Jesus Christ came to fulfill the Scriptures.
The Scriptures were written as a shadow, a dim reflection of Jesus Christ himself — to explain in advance God’s whole plan for the salvation of the human race. The more I study God’s Word, the more I’m amazed by God’s precision. The Old Testament gives us the history of the Jewish people, and it gives us psalms and proverbs and warnings and messages of all kinds, but the more I study it, the more I find Jesus Christ written on every page.

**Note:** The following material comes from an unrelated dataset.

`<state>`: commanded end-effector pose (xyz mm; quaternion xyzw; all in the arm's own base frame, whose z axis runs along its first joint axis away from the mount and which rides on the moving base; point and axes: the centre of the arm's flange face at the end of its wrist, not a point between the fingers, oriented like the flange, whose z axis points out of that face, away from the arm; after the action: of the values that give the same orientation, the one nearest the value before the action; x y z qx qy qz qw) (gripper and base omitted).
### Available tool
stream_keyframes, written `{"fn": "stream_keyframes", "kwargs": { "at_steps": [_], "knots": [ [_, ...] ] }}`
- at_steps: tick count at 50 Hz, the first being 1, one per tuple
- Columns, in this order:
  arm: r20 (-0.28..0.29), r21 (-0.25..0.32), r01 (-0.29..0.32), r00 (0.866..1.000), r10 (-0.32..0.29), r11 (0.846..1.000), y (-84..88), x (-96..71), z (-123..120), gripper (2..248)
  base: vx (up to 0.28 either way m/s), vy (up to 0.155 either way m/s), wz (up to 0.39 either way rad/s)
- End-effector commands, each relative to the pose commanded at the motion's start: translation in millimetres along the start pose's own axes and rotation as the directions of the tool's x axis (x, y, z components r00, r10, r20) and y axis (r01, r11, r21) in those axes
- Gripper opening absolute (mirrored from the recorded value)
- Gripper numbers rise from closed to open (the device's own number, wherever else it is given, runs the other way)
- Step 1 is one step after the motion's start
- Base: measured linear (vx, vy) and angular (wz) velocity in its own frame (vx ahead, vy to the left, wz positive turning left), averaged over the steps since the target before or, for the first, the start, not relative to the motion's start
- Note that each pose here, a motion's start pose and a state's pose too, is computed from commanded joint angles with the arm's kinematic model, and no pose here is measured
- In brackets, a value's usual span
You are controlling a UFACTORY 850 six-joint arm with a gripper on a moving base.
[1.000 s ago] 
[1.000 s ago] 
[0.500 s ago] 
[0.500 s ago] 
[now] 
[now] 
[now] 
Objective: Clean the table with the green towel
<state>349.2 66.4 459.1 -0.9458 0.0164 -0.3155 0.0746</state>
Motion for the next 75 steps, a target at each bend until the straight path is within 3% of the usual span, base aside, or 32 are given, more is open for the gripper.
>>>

We find this foreshadowing fulfilled with great power in the first feast of the Jewish religious year — the Passover. At the Passover, the people of Israel were instructed to sacrifice an unblemished lamb and strike its blood on the doorposts and lintel of their homes as a sign to the Lord. Wherever the Lord saw the blood on the doorposts and lintel, He would pass over and spare those inside from His last great plague against Egypt. The blood of the lamb protected all those within the house, no matter who they were. Any house without the blood of the lamb was doomed, and the firstborn sons of all those in Egypt were killed that night.
Jesus died at Passover as our unblemished Lamb. He is the One who covers us and protects us from death. When we receive Him as our Lord and Savior, He begins to lead us from the bondage of our spiritual Egypt on the journey to our ultimate rest.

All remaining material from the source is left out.